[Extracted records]

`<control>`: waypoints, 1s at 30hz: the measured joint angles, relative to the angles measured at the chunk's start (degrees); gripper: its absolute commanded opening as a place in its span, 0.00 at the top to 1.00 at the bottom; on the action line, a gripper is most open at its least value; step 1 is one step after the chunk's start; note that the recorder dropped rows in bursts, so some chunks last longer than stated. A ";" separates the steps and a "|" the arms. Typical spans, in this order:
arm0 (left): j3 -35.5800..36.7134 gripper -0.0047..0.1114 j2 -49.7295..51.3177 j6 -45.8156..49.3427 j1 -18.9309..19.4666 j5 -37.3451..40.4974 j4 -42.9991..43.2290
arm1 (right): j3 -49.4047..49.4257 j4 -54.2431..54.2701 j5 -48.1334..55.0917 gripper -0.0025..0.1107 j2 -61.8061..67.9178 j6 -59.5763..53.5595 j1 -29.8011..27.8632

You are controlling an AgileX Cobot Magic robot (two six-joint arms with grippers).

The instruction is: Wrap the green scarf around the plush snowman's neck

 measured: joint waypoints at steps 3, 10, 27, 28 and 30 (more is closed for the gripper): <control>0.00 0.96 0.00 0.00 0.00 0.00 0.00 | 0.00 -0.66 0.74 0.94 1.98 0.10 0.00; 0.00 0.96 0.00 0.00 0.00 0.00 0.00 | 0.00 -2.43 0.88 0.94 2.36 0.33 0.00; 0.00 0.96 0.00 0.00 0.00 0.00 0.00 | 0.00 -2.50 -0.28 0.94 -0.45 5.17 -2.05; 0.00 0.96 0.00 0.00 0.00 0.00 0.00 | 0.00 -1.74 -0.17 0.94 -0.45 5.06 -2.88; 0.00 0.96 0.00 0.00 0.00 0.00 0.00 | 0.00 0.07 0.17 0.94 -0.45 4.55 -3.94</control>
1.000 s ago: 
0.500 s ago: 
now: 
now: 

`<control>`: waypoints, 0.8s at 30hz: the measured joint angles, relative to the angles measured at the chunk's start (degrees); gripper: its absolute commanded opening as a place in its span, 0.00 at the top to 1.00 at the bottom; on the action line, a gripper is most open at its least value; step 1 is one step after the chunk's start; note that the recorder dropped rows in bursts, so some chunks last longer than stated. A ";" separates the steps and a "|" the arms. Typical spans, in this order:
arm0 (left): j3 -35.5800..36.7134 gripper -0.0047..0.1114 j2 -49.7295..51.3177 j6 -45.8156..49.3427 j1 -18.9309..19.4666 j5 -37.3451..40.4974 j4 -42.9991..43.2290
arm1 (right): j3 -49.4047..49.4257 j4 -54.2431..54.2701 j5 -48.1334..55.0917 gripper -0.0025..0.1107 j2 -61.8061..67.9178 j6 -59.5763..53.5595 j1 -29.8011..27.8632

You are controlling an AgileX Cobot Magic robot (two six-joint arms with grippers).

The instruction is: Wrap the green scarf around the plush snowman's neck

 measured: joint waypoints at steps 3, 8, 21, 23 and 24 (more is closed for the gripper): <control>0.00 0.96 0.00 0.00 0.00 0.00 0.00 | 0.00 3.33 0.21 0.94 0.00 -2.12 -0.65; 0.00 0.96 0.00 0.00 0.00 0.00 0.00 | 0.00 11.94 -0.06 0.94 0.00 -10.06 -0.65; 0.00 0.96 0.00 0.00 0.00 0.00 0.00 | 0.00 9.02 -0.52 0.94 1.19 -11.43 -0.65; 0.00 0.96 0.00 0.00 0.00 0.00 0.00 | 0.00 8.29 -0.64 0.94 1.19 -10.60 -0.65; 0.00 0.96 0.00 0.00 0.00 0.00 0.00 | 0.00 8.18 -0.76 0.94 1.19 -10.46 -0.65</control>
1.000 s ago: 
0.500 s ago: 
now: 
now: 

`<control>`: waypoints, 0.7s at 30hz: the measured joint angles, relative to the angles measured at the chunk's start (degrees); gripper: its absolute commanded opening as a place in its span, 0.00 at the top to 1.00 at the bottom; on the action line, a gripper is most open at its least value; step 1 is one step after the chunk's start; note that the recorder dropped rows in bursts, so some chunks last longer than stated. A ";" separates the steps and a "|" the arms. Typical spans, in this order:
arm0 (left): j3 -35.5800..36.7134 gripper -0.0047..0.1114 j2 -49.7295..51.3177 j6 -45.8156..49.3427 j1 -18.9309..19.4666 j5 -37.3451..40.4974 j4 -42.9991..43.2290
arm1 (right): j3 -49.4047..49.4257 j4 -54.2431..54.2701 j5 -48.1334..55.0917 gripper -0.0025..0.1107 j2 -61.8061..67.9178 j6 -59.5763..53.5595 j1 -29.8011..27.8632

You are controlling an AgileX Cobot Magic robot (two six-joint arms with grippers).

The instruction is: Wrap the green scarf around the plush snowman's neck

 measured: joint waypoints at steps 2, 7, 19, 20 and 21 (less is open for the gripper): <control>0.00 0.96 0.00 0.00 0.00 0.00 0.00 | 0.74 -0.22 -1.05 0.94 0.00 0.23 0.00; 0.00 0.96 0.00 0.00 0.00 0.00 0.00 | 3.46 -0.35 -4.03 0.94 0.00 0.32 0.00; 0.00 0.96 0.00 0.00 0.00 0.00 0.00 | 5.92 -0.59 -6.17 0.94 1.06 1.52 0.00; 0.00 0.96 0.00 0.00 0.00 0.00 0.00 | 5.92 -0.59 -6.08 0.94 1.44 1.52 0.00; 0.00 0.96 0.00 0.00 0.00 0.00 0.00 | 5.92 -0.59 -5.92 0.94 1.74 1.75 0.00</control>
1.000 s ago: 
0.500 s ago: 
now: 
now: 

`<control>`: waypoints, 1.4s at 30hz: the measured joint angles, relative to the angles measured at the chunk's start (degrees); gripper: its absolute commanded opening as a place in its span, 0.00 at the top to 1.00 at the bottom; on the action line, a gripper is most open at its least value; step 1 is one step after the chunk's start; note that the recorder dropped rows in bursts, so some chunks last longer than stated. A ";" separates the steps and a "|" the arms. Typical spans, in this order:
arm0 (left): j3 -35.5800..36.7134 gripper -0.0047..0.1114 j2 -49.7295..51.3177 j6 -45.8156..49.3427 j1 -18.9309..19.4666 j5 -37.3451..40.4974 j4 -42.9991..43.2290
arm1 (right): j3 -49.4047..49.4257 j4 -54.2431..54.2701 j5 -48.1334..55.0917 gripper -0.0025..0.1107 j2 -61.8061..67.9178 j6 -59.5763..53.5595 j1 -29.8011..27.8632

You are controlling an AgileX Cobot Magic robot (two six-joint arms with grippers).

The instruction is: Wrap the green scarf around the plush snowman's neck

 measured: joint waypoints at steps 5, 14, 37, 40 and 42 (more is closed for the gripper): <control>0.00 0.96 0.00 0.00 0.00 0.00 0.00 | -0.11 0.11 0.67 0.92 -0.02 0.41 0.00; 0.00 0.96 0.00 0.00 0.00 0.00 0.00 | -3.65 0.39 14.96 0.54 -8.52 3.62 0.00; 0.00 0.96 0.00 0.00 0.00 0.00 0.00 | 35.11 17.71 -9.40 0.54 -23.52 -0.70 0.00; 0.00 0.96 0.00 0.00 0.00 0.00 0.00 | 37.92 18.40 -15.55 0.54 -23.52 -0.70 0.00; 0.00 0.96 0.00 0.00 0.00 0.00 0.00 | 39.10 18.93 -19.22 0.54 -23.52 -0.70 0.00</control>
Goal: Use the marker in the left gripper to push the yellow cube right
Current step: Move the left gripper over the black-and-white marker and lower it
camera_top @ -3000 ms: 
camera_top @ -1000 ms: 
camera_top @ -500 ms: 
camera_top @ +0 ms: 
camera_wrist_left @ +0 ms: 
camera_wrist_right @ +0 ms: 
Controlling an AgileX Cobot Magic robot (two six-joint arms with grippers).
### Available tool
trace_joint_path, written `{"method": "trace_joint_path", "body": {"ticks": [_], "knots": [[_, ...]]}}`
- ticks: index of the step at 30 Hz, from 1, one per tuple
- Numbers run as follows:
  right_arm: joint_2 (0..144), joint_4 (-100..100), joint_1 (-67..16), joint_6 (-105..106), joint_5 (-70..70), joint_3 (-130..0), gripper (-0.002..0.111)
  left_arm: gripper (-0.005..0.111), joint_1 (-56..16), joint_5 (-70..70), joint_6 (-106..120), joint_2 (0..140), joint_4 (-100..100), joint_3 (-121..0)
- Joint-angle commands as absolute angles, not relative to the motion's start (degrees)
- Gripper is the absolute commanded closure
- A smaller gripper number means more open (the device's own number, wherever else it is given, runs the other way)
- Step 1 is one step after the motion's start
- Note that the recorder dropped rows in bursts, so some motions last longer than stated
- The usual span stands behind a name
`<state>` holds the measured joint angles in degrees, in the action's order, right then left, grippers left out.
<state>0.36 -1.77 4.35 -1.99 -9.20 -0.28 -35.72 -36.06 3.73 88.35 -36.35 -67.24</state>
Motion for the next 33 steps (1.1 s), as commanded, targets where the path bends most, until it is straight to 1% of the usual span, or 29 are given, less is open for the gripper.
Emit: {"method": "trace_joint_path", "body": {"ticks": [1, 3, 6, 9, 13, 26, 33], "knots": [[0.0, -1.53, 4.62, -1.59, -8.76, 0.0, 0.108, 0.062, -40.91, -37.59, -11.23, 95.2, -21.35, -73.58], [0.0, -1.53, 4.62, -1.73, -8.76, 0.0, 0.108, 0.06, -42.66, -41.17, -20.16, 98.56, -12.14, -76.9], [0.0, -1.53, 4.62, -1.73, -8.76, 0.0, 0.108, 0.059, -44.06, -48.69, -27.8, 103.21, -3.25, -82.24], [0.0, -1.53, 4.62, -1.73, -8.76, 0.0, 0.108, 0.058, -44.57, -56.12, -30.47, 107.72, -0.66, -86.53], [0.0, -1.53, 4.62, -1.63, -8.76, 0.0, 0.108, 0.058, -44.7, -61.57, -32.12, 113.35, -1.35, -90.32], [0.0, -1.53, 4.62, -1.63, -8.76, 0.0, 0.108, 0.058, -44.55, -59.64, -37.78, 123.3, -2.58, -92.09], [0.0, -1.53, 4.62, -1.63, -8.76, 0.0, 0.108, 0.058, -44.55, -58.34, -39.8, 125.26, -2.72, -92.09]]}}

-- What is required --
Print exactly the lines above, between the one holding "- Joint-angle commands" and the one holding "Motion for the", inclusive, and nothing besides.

-- Expected answer --
- Joint-angle commands as absolute angles, not relative to the motion's start (degrees)
- Gripper is the absolute commanded closure
- A smaller gripper number means more open (the device's own number, wherever else it is given, runs the other way)
- Step 1 is one step after the motion's start
- Note that the recorder dropped rows in bursts, so some motions last longer than stated
- The usual span stands behind a name
`<state>` holds the measured joint angles in degrees, in the action's order, right then left, grippers left out.
<state>0.36 -1.77 4.35 -1.99 -9.20 -0.28 -35.72 -36.06 3.73 88.35 -36.35 -67.24</state>
Motion for the next 33 steps (1.1 s), as commanded, targets where the path bends most, until it is straight to 1% of the usual span, or 29 are given, less is open for the gripper.

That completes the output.